### What you will do:
All of the data needs to be reproduced with no alterations.

'''

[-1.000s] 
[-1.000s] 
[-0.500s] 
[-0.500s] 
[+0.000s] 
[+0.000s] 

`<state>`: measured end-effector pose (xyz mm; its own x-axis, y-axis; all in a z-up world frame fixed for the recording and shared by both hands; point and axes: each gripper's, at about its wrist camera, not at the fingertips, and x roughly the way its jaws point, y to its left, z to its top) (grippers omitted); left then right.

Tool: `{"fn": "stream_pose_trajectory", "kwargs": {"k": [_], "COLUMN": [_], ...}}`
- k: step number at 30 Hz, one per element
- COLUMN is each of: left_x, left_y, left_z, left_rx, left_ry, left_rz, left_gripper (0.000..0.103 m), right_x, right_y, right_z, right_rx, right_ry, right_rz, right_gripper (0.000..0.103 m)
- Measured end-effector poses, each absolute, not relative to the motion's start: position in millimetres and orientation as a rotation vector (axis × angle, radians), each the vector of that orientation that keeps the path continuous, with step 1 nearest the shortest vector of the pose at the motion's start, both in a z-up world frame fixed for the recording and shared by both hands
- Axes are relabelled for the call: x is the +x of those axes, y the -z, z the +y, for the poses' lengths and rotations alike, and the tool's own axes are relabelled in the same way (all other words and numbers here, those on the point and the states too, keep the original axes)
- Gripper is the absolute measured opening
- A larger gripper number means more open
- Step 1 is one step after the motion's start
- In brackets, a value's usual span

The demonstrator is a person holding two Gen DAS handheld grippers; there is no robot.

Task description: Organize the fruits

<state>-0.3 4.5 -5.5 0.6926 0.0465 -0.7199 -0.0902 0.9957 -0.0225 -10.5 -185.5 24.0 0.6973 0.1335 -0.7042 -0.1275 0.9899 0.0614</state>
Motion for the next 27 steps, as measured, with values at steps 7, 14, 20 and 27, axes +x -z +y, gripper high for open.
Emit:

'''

### Exercise result:
[-1.000s] 
[-1.000s] 
[-0.500s] 
[-0.500s] 
[+0.000s] 
[+0.000s] 

`<state>`: measured end-effector pose (xyz mm; its own x-axis, y-axis; all in a z-up world frame fixed for the recording and shared by both hands; point and axes: each gripper's, at about its wrist camera, not at the fingertips, and x roughly the way its jaws point, y to its left, z to its top) (grippers omitted); left then right.

Tool: `{"fn": "stream_pose_trajectory", "kwargs": {"k": [_], "COLUMN": [_], ...}}`
- k: step number at 30 Hz, one per element
- COLUMN is each of: left_x, left_y, left_z, left_rx, left_ry, left_rz, left_gripper (0.000..0.103 m), right_x, right_y, right_z, right_rx, right_ry, right_rz, right_gripper (0.000..0.103 m)
- Measured end-effector poses, each absolute, not relative to the motion's start: position in millimetres and orientation as a rotation vector (axis × angle, radians), each the vector of that orientation that keeps the path continuous, with step 1 nearest the shortest vector of the pose at the motion's start, both in a z-up world frame fixed for the recording and shared by both hands
- Axes are relabelled for the call: x is the +x of those axes, y the -z, z the +y, for the poses' lengths and rotations alike, and the tool's own axes are relabelled in the same way (all other words and numbers here, those on the point and the states too, keep the original axes)
- Gripper is the absolute measured opening
- A larger gripper number means more open
- Step 1 is one step after the motion's start
- In brackets, a value's usual span

The demonstrator is a person holding two Gen DAS handheld grippers; there is no robot.

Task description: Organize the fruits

<state>-0.3 4.5 -5.5 0.6926 0.0465 -0.7199 -0.0902 0.9957 -0.0225 -10.5 -185.5 24.0 0.6973 0.1335 -0.7042 -0.1275 0.9899 0.0614</state>
Motion for the next 27 steps, as measured, with values at steps 7, 14, 20 and 27, axes +x -z +y, gripper high for open.
Emit:

No part of the answer remains open.